Like many bays and seas around the world, the Chesapeake has been overwhelmed by the activities of humans along its shores. Fishing, channel dredging, clear-cutting, and industrial pollution all played a role.

But the most severe factor has been nutrient pollution - a deluge of sewage, livestock waste, and fertilizer run-off from cities, suburban homes, and agriculture. The nutrients trigger massive algae blooms and can create huge "dead zones" of oxygen-less water. Fish, crabs, and other organisms must abandon such areas or perish. The algae also snuff out sea grasses - the habitat of blue crabs and other creatures - by blocking out sunlight.

Last year, the Chesapeake gained 4,600 acres of sea grasses, but they remain at about one-tenth of their historical peak of 600,000 acres. The Chesapeake Bay Foundation has been planting stands of the grasses with some success, but cloudy brown water limits recovery.

Most scientists think the bay would be a lot clearer if oyster stocks recovered. Oysters filter algae out of the water. Back in 1607, oysters were so numerous that they filtered the Chesapeake's entire water volume every three to four days. But decades of over-harvesting and, in the late 1980s, the appearance of two parasites - MSX and Dermo - triggered a collapse in oyster populations.

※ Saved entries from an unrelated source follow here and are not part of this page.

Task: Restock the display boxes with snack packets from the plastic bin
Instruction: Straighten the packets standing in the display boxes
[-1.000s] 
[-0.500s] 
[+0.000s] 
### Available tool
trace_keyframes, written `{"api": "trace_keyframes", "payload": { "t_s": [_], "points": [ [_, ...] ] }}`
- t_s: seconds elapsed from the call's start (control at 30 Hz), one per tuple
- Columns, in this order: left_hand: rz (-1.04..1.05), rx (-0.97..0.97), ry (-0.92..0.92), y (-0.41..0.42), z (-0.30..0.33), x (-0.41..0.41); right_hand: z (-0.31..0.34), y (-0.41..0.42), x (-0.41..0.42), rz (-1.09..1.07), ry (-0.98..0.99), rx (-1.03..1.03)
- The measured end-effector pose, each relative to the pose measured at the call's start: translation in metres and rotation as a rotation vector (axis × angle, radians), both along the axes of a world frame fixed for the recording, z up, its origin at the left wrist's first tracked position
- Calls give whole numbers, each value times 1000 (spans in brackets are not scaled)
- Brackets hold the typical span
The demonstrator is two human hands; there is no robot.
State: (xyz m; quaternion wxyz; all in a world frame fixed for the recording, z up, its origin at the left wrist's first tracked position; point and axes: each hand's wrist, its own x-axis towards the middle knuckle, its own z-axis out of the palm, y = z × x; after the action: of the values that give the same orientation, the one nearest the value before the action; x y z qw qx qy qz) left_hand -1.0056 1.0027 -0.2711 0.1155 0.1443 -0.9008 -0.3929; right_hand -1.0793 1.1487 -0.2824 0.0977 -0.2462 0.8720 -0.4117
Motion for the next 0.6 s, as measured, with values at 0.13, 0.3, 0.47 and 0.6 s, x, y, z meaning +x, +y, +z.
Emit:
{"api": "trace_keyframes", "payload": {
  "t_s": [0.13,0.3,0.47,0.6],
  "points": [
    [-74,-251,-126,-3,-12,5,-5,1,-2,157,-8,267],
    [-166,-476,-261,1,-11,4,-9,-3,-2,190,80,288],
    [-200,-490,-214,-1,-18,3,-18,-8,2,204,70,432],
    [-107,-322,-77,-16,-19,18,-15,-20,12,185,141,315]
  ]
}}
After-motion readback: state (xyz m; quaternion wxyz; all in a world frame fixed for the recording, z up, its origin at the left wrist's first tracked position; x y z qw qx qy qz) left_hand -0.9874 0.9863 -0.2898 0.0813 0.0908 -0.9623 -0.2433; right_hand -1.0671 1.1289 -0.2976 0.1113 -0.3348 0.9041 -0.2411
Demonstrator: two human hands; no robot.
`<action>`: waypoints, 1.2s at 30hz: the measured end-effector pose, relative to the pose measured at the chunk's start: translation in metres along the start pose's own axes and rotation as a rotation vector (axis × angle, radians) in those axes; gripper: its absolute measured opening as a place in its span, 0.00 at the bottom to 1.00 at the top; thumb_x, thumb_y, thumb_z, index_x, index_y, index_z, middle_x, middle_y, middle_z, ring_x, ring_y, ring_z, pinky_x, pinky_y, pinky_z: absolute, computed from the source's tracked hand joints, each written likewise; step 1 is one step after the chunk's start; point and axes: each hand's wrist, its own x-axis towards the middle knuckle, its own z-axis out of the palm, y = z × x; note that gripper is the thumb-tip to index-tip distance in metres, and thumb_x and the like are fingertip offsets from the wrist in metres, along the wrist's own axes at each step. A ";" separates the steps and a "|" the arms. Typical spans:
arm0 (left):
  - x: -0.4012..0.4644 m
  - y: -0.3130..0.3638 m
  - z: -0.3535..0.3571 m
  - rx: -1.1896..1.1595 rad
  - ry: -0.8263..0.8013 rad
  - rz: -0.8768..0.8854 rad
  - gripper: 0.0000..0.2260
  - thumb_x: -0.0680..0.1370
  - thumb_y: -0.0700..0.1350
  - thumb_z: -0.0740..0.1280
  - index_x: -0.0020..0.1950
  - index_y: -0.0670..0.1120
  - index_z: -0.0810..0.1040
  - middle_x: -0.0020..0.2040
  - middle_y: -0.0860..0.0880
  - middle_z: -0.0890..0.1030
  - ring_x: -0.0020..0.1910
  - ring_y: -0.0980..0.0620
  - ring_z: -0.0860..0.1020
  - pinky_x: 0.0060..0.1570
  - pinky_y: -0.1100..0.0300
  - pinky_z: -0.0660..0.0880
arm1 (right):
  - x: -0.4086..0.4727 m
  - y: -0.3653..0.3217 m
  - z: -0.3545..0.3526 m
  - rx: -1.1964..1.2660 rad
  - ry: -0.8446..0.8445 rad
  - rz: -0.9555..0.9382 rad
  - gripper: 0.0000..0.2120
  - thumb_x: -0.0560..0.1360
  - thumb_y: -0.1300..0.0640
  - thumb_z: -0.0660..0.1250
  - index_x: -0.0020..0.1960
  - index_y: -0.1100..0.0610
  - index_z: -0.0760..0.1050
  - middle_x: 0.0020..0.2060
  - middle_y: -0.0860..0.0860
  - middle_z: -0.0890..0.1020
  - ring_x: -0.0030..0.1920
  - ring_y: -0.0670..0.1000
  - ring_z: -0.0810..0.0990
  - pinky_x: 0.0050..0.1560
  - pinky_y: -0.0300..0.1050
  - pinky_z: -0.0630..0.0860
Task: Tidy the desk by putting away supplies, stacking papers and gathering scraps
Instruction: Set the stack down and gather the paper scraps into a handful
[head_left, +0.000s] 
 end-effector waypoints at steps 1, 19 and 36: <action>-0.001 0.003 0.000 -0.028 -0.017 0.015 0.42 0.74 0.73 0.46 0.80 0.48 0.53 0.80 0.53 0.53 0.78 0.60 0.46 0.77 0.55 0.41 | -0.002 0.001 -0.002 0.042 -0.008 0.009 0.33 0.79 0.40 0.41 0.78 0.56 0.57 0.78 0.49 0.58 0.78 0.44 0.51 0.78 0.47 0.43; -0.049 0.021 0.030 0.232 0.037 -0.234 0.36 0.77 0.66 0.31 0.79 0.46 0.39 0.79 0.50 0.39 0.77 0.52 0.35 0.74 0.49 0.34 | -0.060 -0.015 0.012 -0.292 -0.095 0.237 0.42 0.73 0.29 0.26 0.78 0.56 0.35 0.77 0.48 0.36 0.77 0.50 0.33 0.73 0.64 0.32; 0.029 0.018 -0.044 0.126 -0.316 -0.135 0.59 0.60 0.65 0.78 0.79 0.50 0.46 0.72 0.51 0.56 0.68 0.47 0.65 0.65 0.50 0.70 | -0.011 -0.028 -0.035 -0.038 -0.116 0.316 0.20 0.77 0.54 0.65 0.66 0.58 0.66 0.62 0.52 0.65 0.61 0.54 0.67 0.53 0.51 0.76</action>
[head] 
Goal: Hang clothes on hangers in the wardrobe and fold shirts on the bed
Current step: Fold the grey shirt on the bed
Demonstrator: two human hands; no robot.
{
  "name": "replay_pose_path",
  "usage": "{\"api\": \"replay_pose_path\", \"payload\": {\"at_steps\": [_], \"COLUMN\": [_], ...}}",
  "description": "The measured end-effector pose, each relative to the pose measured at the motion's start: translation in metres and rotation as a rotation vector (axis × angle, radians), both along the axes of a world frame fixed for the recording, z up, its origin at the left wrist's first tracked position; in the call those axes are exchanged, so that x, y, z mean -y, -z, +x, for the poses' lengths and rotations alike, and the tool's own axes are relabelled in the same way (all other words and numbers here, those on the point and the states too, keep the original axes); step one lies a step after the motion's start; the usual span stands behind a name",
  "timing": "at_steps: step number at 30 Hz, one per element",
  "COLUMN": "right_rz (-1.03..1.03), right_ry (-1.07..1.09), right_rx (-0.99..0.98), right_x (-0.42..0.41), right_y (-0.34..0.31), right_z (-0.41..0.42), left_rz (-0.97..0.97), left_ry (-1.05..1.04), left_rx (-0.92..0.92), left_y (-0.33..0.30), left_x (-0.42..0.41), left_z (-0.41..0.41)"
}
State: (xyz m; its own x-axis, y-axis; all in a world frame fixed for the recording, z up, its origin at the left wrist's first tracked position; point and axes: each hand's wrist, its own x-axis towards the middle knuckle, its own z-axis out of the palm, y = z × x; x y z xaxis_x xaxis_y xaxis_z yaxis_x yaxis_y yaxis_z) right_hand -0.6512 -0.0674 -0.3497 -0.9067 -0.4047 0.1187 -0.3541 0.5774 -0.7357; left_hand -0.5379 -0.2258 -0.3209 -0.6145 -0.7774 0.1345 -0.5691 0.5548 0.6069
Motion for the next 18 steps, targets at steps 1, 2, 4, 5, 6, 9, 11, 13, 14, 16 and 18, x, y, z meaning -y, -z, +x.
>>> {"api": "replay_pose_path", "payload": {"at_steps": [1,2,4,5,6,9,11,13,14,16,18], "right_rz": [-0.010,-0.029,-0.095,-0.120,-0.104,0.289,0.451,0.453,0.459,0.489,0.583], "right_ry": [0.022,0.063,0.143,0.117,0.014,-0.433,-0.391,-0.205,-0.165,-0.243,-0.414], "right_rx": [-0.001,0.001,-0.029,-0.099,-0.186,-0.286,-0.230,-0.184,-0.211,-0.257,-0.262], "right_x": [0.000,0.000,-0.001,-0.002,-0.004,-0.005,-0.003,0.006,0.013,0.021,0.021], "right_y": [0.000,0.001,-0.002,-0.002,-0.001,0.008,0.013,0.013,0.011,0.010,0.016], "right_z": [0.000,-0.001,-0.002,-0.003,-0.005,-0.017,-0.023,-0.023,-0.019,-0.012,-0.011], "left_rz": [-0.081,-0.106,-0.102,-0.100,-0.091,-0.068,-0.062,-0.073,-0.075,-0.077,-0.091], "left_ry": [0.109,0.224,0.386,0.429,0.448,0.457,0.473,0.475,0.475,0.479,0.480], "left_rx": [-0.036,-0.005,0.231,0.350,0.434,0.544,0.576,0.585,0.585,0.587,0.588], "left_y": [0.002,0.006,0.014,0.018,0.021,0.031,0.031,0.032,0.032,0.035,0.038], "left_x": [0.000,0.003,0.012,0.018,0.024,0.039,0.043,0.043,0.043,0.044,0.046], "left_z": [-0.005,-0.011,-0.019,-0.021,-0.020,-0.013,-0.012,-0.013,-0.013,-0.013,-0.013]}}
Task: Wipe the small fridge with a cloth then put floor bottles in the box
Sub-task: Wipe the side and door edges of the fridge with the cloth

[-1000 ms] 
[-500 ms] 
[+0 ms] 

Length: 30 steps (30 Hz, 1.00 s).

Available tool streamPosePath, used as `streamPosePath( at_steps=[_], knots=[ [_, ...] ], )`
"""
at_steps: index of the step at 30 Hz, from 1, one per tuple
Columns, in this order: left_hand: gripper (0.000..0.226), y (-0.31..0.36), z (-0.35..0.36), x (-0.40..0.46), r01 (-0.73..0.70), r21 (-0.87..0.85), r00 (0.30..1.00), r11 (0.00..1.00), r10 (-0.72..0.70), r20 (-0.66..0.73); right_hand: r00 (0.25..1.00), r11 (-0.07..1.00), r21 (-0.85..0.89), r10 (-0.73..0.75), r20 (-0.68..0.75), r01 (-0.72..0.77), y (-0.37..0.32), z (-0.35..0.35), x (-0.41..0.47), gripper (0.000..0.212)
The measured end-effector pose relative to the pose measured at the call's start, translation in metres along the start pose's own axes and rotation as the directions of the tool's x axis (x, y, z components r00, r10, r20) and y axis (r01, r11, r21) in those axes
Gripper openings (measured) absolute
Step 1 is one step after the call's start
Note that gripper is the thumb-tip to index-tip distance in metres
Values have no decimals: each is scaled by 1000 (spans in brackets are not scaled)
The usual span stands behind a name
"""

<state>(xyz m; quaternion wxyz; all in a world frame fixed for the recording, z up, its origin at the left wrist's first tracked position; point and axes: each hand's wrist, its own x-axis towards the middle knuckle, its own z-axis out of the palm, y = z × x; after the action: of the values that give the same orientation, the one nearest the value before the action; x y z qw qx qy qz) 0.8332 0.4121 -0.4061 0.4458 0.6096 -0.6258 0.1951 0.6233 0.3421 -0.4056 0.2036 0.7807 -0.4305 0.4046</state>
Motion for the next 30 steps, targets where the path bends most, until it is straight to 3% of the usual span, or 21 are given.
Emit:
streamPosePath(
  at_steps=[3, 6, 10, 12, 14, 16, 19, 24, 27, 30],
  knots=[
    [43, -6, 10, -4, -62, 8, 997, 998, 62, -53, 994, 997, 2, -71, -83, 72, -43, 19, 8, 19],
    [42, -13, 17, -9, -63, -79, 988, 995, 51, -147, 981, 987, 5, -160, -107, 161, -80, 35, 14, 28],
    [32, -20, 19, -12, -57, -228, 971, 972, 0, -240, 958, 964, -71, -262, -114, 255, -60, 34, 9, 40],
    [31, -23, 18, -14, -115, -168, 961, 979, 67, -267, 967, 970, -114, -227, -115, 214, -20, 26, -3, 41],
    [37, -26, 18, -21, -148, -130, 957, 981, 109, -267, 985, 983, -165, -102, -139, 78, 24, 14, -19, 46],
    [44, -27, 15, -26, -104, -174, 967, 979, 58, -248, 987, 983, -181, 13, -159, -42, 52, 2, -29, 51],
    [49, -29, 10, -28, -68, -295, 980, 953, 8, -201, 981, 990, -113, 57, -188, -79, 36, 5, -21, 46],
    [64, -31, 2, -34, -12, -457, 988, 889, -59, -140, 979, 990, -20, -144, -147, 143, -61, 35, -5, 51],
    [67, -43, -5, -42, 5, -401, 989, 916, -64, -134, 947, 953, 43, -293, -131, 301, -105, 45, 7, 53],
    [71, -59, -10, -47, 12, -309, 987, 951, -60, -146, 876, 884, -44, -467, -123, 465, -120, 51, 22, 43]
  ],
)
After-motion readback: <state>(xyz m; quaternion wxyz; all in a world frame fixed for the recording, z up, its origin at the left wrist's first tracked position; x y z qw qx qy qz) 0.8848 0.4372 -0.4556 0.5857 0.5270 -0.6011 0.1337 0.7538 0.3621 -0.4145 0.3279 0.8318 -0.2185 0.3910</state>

Now, at 1 percent historical levels, the oysters take a year or more to filter the Chesapeake. Fewer oysters mean browner water and, thus, less sea grass and fewer crabs.

Lost oyster banks take varied plant life with them

The disappearance of once-enormous oyster banks also eliminated habitat for many other creatures. Don Meritt, an oyster specialist at the University of Maryland's Horn Point Laboratory in Cambridge, Md., likens the huge vertical banks to coral reefs in tropical latitudes. "Mussels and barnacles, anemones, clams, worms, invertebrates, crabs, fish - the list of species that live on these banks is long," he says. Now, there aren't many of the banks left.

All these factors may help to explain why blue crab populations have fallen by about 70 percent over the past 20 years. As the crabs became scarcer, fishermen have placed more and more traps to try to catch them, says Rom Lipcius, who studies crabs at the College of William and Mary in Williamsburg, Va. "The possibility looms that if we have a hurricane or natural disaster, the stock could completely collapse," he says.

On July 26, Virginia fisheries authorities declared a vast 665-square-mile no-fishing zone through the heart of the lower Chesapeake to protect spawning female blue crabs. The Chesapeake at large is also receiving help. In June, state and federal officials announced a toughened region-wide restoration plan calling for a 30 percent reduction in the sprawl projected for 2012; a ten-fold increase in oysters by 2010; and a commitment to preserve 20 percent of the land in the watershed from development. Surprisingly, the final agreement was stronger than the original draft released to the public for comment months before. Ms. Swanson, who helped draft the plan, says that's because thousands of ordinary citizens wrote demanding tougher action.

"The public didn't wiggle back measures, it bolstered them," she says. "There's a very broad outcry from the people of the region that growth in its current form can't continue because the bay cannot withstand it."

"It gave policy-makers the courage to be stronger leaders," she says.